买家峻把花絮倩提供的材料简单说了一遍,但没有提花絮倩的名字,只说“一个知情人士提供的”。
常军仁听完,沉默了片刻。
“韦伯仁的事,你有把握?”
“八成。”
“八成不够。”常军仁的声音沉了下去,“常委会上,八成是不够的。你要是拿不出来铁证,解宝华反咬你一口,说你是污蔑栽赃,你反而会被动。”
买家峻知道常军仁说得对。
官场上的较量,不是比谁嗓门大,而是比谁的底牌多。底牌不够,贸然出手,只会把自己的路走死。
“那就不动韦伯仁。”买家峻说,“先动解宝华和杨树鹏的勾连。花……这位知情人士提供的记录,可以佐证解宝华和杨树鹏之间存在不正当交往。加上常部长你手里的干部考核档案,解宝华在城建项目上违规干预的线索——两样东西凑在一起,够不够?”
常军仁沉吟了一会儿。
“够开一个口子。但要想撕开整个黑幕,还差一个人。”
“谁?”
“蒋屏年。”
买家峻握着手机,没有说话。
蒋屏年——沪杭新城管委会主任,他的顶头上司。这个人从买家峻到任第一天起,就没有明确表过态。不帮你,也不压你,像一尊坐在庙里的泥菩萨,笑眯眯的,不开口。
可常军仁说得对。
解宝华要动他,最关键的变量就是蒋屏年和魏望西。魏望西的态度不清楚,但蒋屏年——如果能争取到蒋屏年,解宝华就算拉拢了所有能拉拢的票,也动不了买家峻。
“蒋屏年这个人,你有什么办法?”买家峻问。
“我没有。”常军仁说,“但你可能有。”
“什么意思?”
“蒋屏年在沪杭新城干了五年,从一片荒地干到现在的产业新城。他对这片土地有感情,比任何人都希望新城好。解宝华和杨树鹏搞的那些事——工程偷工减料、安置房停工、资金挪用——都是在毁新城。蒋屏年心里不可能没数。”
“那他为什么一直不说话?”
“因为说了没用。”常军仁的声音忽然变得很重,“一个人说了没用,说久了,就不会再说了。
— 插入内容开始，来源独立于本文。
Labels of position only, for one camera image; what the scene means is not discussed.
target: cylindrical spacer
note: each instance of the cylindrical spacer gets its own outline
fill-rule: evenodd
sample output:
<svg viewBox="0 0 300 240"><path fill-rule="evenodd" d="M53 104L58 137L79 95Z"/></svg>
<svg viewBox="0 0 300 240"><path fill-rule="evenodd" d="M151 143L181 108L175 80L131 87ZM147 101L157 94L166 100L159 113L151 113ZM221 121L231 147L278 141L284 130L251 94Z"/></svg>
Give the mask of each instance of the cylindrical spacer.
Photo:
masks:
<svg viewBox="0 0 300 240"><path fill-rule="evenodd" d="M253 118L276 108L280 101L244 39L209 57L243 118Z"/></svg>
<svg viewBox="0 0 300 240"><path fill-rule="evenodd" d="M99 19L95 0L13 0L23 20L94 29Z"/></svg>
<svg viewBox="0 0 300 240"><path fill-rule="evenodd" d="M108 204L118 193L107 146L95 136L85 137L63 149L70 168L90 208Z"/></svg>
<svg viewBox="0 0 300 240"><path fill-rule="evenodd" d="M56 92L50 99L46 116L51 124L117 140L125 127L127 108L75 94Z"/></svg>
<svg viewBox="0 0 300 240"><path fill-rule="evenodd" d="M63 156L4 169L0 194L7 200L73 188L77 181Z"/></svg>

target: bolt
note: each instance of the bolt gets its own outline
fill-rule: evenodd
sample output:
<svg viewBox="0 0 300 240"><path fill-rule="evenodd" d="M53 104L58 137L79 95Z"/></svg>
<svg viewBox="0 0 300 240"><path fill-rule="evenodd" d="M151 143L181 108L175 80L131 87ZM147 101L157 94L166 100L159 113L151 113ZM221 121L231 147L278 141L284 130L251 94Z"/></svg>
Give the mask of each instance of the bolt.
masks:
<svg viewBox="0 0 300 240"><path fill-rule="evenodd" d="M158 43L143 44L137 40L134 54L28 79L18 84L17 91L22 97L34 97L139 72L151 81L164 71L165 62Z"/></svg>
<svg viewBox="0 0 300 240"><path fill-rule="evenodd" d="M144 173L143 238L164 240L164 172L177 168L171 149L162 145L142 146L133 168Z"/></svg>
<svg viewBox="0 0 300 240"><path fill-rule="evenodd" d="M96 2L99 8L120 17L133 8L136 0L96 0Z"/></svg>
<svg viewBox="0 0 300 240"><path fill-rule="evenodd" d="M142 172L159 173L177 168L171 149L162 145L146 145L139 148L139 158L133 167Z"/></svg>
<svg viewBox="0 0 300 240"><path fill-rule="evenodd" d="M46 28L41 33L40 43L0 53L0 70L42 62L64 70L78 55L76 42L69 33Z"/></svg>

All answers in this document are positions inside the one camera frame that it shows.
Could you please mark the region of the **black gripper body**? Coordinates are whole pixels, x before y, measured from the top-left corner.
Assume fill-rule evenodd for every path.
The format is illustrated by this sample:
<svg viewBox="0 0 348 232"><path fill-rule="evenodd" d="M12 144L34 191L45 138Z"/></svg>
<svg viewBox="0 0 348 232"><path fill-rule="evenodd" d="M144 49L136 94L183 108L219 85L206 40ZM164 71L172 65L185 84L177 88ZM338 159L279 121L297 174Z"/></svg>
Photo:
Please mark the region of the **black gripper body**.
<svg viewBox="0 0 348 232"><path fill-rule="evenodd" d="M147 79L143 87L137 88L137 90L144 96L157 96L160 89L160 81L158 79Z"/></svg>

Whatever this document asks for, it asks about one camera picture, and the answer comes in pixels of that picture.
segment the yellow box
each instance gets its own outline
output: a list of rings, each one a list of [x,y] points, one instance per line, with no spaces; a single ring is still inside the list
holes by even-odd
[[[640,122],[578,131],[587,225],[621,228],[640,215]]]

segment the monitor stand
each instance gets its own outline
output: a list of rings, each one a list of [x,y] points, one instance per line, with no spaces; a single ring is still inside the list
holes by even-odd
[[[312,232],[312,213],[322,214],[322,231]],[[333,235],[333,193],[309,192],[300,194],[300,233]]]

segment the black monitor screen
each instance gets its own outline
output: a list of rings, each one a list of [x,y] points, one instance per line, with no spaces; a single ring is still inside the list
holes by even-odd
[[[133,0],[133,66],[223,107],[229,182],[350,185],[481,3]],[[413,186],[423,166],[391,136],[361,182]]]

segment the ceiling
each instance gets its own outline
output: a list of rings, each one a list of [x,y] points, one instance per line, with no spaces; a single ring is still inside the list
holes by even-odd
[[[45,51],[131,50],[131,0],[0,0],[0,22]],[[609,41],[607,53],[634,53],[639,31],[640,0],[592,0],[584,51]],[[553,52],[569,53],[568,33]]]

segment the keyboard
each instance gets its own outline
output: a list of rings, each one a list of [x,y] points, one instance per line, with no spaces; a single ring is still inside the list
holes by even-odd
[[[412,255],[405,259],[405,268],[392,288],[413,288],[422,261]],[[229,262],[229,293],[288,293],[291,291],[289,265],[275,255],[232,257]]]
你要做的,不是说服他,是让他相信——你说了有用。”
买家峻握着手机,没有马上接话。
窗外的天边翻出了一线灰白色。
天快亮了。
“我知道了。”他说。
“明天会前,你先去找一趟蒋屏年。”常军仁说,“不管结果如何,你至少让他知道,你是带着诚意去的。”
“好。”
挂了电话,买家峻站起来,走到窗边。
远方的天际线越来越亮,城市在一点一点醒来。
今天这场会议,会是一场硬仗。
解宝华准备好了刀,准备好了帽子,准备好了所有的底牌,等着他。
可他手里,也有了自己的底牌。
花絮倩的记录,常军仁的考核档案,再加上蒋屏年——如果他能争取到的话。
五对五。
不,也许是五对四,也许更少。
买家峻看着窗外,忽然想起多年前刚参加工作时,一位老领导跟他说过的话。
“年轻人,做这个工作,不能怕。你一怕,你就输了。你不怕,输也是赢。”
那时候他不太懂这句话。
现在他懂了。
他拿起桌上的凉茶,一口喝完。
苦还是苦,但嗓子眼儿里回上来一股子回甘。